(What to do)
In the records below, find the line that contains "Note to the class: point at the clear" and the line that contains "<point>24,141</point>", then retype exactly those two lines and every line between them.

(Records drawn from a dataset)
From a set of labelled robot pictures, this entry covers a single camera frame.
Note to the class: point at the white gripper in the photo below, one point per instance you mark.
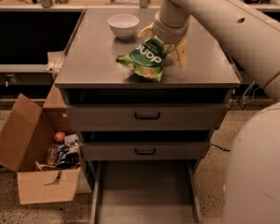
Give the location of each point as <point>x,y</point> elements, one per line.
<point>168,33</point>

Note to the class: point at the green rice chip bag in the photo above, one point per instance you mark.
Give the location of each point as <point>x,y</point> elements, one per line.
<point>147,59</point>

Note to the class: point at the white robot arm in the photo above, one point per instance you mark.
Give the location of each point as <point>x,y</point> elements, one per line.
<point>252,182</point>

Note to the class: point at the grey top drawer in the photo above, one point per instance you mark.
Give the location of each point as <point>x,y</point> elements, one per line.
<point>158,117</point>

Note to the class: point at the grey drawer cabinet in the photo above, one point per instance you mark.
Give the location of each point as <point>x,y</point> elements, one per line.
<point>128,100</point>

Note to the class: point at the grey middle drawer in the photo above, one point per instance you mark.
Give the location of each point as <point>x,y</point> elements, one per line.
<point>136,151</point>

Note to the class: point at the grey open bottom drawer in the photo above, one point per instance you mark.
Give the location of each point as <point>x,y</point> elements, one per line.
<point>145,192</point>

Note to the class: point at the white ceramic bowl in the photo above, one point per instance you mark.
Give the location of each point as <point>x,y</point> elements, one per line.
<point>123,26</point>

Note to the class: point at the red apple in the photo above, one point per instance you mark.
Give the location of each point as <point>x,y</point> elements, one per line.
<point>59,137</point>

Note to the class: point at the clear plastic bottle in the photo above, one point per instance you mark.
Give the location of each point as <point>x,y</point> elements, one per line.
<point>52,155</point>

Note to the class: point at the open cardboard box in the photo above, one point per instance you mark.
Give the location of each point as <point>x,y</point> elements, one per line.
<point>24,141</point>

---

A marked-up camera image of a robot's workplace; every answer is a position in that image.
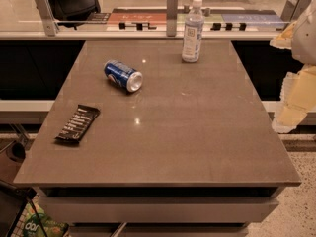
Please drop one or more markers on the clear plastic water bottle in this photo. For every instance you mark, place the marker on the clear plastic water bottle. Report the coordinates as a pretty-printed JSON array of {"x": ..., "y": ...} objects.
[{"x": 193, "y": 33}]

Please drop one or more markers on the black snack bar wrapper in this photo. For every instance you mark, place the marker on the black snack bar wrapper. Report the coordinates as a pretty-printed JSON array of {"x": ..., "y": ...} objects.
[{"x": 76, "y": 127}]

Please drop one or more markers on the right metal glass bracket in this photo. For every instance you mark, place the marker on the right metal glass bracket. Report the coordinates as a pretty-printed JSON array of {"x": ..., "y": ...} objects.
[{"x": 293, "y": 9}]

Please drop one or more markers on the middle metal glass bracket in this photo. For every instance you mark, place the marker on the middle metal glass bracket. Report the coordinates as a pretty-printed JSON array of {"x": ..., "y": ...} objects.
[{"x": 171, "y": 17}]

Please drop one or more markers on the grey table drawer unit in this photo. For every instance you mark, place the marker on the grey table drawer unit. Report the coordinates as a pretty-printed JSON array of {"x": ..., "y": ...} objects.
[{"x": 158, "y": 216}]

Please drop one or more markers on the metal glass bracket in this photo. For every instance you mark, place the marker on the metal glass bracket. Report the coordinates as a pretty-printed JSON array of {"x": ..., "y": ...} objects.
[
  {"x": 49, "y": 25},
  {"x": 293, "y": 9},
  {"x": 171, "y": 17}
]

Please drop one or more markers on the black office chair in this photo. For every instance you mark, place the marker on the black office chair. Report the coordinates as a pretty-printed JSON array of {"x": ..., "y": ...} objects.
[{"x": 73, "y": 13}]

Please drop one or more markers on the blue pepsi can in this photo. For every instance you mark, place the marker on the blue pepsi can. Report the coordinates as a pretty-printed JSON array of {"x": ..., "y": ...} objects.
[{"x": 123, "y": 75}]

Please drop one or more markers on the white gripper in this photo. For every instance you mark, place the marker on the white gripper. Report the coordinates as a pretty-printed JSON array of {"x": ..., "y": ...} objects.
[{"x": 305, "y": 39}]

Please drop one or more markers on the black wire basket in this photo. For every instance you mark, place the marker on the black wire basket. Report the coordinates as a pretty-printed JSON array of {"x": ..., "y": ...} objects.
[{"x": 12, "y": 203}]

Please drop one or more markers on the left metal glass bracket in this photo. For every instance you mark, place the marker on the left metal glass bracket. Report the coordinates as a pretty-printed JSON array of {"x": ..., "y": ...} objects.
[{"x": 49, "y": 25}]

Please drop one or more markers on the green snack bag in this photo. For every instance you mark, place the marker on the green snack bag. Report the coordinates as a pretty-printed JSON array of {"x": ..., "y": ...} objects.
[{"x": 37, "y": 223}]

--

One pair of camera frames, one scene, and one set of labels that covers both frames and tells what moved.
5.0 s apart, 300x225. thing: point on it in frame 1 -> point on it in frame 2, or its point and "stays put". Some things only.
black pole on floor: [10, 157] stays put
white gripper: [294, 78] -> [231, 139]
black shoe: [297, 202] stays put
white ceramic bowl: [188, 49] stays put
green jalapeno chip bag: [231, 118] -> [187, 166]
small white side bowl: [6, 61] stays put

(Reply to the exercise)
Note to the class: point at the clear plastic bottle in the photo above, one point per instance you mark.
Give the location of each point as <point>x,y</point> elements, one per line.
<point>52,155</point>

Note to the class: point at the open cardboard box in the photo above, one point per instance you mark.
Give the location of each point as <point>x,y</point> elements, one per line.
<point>24,141</point>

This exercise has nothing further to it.